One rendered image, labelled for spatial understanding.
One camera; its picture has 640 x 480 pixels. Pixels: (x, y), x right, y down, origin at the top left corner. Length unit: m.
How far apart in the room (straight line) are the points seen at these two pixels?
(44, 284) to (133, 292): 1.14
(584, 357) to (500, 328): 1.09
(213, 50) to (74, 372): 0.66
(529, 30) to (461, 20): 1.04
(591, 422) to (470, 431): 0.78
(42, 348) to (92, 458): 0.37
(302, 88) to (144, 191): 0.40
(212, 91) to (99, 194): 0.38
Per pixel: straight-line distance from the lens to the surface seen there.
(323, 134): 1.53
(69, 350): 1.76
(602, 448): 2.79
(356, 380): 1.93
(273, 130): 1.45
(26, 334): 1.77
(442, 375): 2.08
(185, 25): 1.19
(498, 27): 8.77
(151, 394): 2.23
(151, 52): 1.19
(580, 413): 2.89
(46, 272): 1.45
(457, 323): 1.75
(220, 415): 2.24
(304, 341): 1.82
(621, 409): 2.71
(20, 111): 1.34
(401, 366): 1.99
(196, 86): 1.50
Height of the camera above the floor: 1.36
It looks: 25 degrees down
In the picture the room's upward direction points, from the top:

**REQUIRED ACTION**
In the records above, find each line that mentions the word "from", and copy it.

**ANSWER SECTION**
Per pixel: straight-line distance from the lens to the surface seen there.
In the picture the room's upward direction points, from the top:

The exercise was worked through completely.